_YOUR TASK:_ Look in the material below for the line with "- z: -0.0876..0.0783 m" and the line with "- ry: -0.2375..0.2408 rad", then set down exactly those two lines and all lines between, nothing more.

_RECORDS FOR THIS TASK:_
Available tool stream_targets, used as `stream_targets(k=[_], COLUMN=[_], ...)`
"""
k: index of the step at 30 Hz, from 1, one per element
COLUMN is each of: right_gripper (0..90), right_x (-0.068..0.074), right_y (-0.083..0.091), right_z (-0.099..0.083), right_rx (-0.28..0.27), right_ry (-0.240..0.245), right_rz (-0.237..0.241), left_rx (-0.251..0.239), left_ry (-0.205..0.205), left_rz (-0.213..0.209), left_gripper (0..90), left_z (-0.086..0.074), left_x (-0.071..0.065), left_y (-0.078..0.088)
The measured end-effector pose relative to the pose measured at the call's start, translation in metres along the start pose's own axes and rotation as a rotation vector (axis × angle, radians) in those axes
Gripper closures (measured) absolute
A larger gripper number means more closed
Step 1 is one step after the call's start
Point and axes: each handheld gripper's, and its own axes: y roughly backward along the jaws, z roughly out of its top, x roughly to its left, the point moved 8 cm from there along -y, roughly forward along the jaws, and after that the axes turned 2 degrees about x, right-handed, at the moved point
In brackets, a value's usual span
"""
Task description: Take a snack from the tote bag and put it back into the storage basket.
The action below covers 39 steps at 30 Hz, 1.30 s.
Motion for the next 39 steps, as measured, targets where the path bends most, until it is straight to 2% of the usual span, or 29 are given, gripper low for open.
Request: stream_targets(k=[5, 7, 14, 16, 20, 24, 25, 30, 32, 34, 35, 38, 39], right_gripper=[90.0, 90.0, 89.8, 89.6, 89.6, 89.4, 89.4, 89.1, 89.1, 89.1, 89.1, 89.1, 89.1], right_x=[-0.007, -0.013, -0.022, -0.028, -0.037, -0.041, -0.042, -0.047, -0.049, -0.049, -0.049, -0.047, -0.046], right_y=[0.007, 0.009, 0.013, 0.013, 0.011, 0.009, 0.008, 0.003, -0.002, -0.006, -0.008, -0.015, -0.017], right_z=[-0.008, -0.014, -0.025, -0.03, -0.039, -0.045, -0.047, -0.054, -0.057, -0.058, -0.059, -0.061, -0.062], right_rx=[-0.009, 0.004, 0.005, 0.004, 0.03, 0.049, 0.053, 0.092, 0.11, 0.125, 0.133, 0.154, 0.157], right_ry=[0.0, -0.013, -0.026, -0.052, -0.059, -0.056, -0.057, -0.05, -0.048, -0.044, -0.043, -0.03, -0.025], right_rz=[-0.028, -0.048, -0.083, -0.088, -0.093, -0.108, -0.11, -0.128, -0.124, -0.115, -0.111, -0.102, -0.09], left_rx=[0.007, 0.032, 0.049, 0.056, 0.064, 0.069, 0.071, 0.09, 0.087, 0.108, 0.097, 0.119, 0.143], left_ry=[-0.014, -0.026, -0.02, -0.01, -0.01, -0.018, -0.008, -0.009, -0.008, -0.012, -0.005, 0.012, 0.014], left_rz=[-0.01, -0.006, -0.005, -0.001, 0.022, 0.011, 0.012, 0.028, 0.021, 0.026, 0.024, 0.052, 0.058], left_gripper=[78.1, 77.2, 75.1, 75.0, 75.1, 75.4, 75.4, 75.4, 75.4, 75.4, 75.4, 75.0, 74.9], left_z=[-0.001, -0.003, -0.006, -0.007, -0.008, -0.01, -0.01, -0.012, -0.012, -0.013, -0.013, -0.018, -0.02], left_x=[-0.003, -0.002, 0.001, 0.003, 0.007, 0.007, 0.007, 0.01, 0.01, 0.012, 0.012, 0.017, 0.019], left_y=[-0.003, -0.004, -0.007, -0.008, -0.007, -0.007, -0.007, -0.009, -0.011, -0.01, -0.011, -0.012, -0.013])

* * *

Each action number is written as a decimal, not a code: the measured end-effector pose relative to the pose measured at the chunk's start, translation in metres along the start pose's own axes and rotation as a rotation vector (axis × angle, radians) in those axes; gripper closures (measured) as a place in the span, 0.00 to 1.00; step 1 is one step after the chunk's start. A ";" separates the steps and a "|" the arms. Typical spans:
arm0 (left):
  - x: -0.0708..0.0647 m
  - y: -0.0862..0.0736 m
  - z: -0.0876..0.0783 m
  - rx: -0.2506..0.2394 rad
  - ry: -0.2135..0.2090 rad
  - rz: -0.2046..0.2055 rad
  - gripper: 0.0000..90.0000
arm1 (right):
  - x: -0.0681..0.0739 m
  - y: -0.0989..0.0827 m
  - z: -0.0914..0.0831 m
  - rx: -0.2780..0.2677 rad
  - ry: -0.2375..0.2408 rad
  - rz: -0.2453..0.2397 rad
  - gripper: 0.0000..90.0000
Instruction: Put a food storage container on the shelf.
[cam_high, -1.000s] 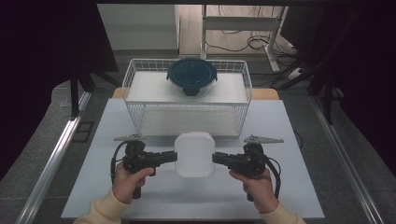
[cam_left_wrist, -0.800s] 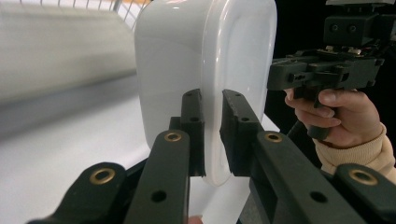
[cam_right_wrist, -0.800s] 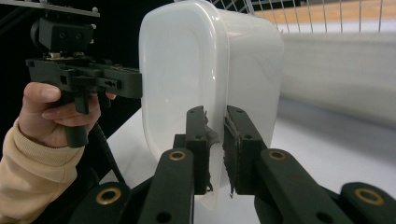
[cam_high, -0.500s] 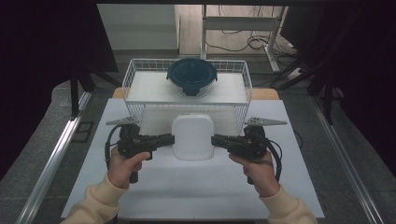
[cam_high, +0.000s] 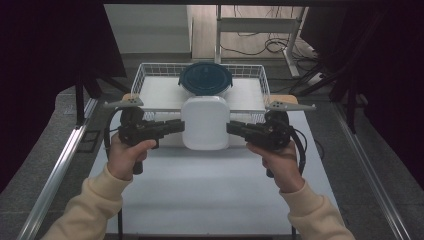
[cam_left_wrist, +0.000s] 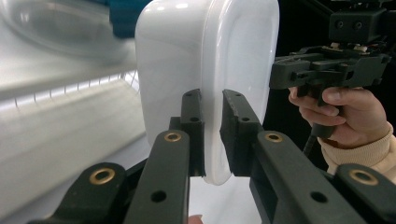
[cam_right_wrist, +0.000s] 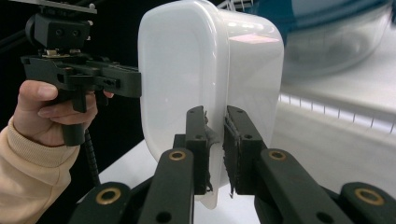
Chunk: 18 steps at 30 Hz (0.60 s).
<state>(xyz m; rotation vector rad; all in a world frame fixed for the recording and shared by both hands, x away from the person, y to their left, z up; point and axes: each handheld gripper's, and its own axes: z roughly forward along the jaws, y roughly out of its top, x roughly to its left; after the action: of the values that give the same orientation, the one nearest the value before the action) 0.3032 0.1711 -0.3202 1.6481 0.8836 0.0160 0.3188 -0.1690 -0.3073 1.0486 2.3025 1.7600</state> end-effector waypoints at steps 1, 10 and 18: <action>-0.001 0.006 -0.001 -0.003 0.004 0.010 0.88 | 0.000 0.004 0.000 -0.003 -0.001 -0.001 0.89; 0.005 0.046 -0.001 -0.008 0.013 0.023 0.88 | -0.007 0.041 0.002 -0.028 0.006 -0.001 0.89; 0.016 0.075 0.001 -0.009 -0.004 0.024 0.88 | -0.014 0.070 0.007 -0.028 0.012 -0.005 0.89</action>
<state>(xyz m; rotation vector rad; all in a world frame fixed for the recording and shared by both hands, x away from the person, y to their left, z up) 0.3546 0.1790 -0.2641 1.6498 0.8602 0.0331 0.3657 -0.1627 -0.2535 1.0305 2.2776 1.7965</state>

_RESULT BELOW:_
  - z: -0.0876..0.0783 m
  - rx: -0.2506..0.2394 rad
  - ry: -0.2135..0.2090 rad
  - rz: -0.2046..0.2055 rad
  - gripper: 0.0000..90.0000
arm1 (right):
  - x: -0.0681..0.0739 m
  - y: -0.0989..0.0827 m
  - z: -0.0914..0.0831 m
  - rx: -0.2780..0.2677 rad
  - ry: -0.2375..0.2408 rad

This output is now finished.